Autoantibodies not targeting Dsg1 and Dsg3 were reported to be present in pemphigus patient7, from which antibodies directed against Dsc3 are pathogenic53,54,55. Thus, we checked for anti-Dsc antibodies in the PV-IgG fractions used by ELISA. Indeed, low concentration of autoantibodies against Dsc1, Dsc2 and Dsc3 were present in PV1-IgG (Table 2). To elucidate their role in loss of intercellular adhesion, we performed immunostaining for Dsc1 and Dsc3 (Fig. S3A, B). However, neither PV1-IgG nor apremilast treatment led to changes in Dsc1 and Dsc3 staining pattern indicating that apremilast does not have profound effects in these cadherins.

Table 2 Dsc autoantibody levels of patient-IgGs

Because Dsg3 single molecule binding properties are dependent on keratins and increased cAMP levels in cardiomyocytes caused stronger adhesion of Dsg2 along cell junctions21,56, we performed atomic force microscopy (AFM) adhesion measurements on living HaCaT cells using Dsg3-functionalized tips to evaluate Dsg3 binding properties. Keratin filaments were readily detectable as finger-like processes along intercellular contacts in AFM topography images similar as described before (Fig. 3C, topography overview)57. Nevertheless, apremilast did change neither binding frequency nor binding strength referred to as the unbinding force of Dsg3 (Fig. 3C–E).
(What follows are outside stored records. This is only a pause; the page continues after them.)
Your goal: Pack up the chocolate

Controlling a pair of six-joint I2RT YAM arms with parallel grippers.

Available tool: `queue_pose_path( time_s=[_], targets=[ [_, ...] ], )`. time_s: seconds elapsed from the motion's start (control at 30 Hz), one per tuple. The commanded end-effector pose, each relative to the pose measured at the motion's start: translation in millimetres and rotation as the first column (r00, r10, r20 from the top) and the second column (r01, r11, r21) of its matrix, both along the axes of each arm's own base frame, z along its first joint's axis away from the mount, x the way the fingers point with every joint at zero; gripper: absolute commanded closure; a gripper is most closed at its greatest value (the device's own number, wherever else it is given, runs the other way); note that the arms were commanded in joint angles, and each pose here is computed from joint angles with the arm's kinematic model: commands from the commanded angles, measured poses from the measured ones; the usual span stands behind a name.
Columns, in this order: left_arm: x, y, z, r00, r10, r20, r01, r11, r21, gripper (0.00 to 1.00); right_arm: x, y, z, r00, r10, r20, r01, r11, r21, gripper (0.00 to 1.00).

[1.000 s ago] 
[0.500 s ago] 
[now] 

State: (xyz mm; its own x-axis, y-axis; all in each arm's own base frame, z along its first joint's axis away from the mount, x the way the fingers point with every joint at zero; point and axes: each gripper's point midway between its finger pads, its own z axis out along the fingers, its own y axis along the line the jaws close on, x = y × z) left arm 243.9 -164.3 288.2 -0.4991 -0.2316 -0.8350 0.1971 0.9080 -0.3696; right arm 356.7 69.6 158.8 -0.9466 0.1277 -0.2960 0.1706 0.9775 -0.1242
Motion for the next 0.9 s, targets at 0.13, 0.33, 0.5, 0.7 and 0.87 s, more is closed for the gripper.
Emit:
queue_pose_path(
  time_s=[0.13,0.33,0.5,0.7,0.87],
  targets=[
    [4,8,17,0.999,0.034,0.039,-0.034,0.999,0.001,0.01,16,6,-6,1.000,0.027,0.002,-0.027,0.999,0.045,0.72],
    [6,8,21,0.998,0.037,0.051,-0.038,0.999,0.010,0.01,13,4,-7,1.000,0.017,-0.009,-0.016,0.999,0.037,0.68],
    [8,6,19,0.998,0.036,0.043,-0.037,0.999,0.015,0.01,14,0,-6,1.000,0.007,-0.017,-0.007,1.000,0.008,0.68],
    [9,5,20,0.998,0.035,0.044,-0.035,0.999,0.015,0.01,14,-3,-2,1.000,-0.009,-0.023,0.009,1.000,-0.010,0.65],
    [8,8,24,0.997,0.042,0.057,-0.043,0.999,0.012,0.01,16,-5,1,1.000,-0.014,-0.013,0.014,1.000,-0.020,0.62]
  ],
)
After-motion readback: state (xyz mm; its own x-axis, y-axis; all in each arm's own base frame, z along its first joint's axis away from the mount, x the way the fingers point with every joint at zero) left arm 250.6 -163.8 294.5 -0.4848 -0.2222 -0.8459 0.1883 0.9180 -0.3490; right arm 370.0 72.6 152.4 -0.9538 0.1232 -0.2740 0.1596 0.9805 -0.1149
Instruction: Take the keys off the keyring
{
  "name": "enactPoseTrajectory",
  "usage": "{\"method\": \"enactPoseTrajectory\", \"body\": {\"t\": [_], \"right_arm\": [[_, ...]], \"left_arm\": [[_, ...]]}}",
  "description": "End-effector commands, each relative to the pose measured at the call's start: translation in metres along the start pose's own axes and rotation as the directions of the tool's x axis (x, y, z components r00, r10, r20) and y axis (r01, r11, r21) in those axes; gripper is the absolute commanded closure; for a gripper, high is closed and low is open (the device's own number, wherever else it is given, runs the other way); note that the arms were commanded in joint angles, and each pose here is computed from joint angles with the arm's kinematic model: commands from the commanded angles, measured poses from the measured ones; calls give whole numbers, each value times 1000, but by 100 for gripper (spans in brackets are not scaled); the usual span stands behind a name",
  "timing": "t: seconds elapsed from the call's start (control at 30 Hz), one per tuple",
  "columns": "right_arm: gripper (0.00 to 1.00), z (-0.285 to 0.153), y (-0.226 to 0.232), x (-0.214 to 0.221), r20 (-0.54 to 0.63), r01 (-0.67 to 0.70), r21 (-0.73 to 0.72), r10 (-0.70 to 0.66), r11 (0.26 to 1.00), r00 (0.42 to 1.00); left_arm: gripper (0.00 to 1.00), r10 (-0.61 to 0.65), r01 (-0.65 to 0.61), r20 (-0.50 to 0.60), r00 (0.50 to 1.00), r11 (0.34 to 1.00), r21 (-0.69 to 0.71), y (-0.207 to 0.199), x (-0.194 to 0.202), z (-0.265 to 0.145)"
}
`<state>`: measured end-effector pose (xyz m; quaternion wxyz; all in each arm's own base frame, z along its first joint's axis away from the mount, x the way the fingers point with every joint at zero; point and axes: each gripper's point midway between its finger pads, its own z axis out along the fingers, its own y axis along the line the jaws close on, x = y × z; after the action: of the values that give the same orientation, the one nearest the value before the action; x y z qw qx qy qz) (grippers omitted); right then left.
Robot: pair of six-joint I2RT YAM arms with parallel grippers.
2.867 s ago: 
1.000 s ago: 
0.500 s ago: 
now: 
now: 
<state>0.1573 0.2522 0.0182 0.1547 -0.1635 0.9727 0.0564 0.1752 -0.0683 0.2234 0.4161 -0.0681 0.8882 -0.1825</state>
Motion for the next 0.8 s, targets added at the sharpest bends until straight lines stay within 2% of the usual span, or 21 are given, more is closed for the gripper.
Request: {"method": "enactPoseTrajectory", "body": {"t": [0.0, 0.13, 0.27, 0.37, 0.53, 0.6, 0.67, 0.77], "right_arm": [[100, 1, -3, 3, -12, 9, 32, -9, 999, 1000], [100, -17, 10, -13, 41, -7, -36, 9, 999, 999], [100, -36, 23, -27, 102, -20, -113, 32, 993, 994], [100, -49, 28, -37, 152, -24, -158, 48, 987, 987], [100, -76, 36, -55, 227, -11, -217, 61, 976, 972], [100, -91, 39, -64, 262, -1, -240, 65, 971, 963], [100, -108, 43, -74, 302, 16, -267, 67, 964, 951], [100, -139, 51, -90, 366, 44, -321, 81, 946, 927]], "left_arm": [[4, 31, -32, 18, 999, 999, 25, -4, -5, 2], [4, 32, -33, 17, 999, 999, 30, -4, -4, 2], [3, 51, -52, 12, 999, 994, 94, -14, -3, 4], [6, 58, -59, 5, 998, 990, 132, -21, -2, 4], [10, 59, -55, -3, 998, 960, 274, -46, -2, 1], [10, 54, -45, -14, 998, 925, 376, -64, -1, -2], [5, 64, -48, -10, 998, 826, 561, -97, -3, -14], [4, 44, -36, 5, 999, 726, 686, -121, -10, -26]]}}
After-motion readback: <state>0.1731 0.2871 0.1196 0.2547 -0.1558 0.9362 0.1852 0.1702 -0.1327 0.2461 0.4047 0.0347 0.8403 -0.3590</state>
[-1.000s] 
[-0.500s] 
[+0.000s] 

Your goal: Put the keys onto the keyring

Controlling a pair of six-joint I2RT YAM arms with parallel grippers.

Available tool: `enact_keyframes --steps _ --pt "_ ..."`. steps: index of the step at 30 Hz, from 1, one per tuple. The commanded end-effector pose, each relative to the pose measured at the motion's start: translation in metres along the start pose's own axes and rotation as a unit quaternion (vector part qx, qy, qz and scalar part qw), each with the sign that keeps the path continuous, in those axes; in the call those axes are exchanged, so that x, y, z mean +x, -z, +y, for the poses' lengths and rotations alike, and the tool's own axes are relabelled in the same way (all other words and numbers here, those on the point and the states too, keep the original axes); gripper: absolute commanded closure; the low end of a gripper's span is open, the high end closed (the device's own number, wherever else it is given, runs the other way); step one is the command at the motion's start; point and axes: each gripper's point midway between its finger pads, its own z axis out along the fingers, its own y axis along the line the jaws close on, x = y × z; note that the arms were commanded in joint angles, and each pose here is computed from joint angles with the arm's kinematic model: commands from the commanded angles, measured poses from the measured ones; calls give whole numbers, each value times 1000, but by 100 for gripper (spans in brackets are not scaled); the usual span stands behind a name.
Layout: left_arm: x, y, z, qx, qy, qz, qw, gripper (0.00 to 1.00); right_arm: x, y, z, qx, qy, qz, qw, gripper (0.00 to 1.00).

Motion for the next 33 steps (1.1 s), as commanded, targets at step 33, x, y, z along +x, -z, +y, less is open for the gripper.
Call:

Experiments using apremilast in addition to PV-IgG were not feasible because pemphigus autoantibodies directly interfere with Dsg3 binding in living keratinocytes52. Thus, we repeated the experiments using PV2-IgG and performed Dsg1 adhesion measurements on murine keratinocytes which express Dsg156. In accordance to previous data48, PV2-IgG did not lead to a direct inhibition of Dsg1 interactions and apremilast did not change Dsg1 unbinding force (Figure S3C-E). Taken together, these results indicate that apremilast strengthens cell contacts by stabilization of keratin filament anchorage rather than by affecting Dsg1 or Dsg3 binding.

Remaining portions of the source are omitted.